WHAT YOU HAVE TO DO:
If "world" shows up in a line of the material, return that line.

::: SUPPLIED MATERIAL :::

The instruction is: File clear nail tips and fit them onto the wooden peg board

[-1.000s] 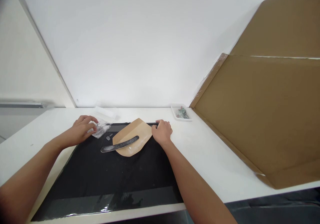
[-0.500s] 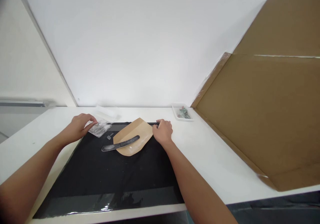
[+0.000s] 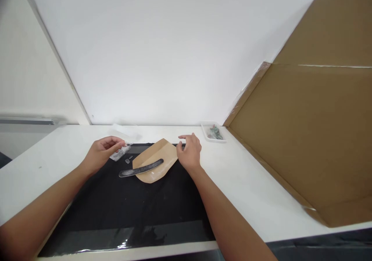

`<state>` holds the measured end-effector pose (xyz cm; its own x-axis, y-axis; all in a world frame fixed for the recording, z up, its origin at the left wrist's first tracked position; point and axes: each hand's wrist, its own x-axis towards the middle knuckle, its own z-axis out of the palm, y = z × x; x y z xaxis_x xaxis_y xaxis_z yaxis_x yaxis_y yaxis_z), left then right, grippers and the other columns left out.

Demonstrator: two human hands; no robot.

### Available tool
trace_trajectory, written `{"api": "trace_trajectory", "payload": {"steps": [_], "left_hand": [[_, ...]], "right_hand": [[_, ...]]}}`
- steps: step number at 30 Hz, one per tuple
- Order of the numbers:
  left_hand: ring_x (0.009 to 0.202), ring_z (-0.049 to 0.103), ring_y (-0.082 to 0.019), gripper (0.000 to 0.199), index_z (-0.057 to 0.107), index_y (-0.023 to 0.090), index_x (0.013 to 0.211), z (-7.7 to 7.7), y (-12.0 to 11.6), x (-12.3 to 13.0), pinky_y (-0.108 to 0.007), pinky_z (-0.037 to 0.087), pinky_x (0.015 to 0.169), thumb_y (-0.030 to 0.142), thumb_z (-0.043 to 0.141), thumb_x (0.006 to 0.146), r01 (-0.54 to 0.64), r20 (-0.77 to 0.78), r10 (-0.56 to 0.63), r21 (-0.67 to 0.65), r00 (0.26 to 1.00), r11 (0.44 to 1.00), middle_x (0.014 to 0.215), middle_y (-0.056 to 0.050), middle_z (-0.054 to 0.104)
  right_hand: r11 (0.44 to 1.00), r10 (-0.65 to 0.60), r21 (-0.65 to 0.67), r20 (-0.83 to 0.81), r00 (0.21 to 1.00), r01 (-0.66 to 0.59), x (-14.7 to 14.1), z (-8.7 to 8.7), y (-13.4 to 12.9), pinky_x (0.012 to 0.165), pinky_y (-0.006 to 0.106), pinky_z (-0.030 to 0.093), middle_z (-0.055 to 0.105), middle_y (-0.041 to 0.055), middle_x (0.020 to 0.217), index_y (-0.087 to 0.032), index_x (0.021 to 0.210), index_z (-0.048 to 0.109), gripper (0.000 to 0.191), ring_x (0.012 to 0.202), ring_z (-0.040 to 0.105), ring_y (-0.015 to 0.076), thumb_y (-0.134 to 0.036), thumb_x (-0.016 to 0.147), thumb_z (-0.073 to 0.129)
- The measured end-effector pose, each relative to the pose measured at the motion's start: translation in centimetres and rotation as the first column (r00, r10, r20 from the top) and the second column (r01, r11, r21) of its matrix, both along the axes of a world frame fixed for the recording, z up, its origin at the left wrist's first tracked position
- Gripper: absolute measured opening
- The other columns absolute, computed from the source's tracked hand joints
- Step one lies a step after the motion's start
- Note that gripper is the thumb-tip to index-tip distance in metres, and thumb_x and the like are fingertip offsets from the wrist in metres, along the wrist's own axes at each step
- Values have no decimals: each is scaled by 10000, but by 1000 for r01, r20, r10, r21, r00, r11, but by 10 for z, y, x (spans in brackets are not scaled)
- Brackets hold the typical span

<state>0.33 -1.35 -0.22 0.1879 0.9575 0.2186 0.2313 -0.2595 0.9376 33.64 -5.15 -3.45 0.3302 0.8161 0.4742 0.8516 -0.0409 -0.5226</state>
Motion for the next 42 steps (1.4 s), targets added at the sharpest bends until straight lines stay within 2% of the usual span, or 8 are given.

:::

EXERCISE SOLUTION:
`<state>` holds the measured end-effector pose (xyz cm; its own x-axis, y-axis; all in a world frame fixed for the recording, z up, its origin at the left wrist's first tracked position; point and axes: each hand's wrist, its own x-axis towards the middle knuckle, its own z-axis out of the palm, y = z × x; x y z xaxis_x xaxis_y xaxis_z yaxis_x yaxis_y yaxis_z), left then right, grippers and the other columns left out.
- The measured end-effector pose, each relative to the pose measured at the motion's start: translation in centimetres and rotation as the first column (r00, r10, r20 from the top) and the second column (r01, r11, r21) of its matrix, both along the axes of a world frame fixed for the recording, z up, its origin at the left wrist's first tracked position

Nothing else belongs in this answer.